__Task brief__: The lines to repeat are those below from the one containing "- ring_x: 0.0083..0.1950" down to the one containing "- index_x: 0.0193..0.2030", both included; reproduce them exactly and nothing else.

__Data provided__:

··········

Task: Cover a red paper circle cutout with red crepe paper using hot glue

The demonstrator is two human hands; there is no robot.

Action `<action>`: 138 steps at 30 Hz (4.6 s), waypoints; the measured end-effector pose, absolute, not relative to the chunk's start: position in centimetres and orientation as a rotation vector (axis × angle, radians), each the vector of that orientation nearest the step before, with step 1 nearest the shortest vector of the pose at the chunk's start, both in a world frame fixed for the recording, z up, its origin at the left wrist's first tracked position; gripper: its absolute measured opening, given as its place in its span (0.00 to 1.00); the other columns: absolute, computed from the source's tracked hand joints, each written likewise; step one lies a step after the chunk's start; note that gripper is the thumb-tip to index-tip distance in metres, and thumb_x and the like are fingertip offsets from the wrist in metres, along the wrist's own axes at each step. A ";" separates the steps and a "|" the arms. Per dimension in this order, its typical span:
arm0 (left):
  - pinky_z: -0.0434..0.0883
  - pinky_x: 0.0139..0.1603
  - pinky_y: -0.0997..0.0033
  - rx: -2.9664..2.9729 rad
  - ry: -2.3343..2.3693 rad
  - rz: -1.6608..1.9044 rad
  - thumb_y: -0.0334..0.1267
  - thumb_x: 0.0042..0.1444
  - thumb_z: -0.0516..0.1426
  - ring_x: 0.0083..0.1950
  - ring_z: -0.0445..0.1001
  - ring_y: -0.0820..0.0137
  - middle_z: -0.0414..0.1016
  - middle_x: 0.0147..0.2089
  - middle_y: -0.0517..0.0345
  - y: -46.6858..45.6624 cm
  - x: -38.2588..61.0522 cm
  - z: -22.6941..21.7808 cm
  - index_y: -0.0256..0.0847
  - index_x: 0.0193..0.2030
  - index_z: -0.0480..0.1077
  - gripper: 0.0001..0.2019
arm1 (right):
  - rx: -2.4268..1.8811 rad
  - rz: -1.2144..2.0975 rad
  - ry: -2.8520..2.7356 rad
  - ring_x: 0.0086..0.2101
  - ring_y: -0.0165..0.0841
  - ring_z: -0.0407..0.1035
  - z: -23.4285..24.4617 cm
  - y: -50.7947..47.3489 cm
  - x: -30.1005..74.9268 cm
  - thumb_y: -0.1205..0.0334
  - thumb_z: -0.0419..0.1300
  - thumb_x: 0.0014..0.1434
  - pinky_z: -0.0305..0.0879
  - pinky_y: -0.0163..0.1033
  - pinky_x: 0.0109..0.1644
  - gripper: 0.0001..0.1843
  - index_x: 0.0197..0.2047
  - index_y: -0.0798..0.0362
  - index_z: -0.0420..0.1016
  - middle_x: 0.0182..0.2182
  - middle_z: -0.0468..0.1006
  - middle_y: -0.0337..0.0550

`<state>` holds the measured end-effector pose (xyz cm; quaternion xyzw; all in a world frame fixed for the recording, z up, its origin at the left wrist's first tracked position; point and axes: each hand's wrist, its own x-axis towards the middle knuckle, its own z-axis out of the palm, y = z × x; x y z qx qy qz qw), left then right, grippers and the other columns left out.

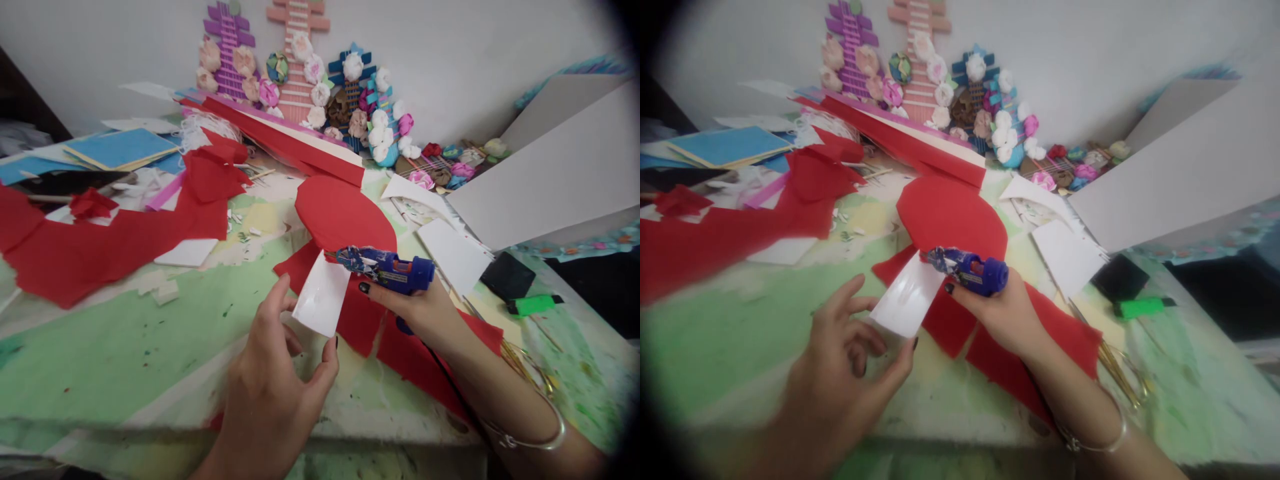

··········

__Output for this exercise__:
  - ring_x: 0.0083..0.1950
  - ring_z: -0.0445..0.1001
  - ring_y: -0.0820..0.0137
  - middle_z: -0.0414..0.1016
  - middle_x: 0.0147..0.2089
  - middle_y: -0.0517..0.0345
  - y: -46.6858..45.6624 cm
  - x: -38.2588..61.0522 cm
  - z: -22.6941..21.7808 cm
  - index_y: -0.0256..0.0847
  - index_x: 0.0193..0.2030

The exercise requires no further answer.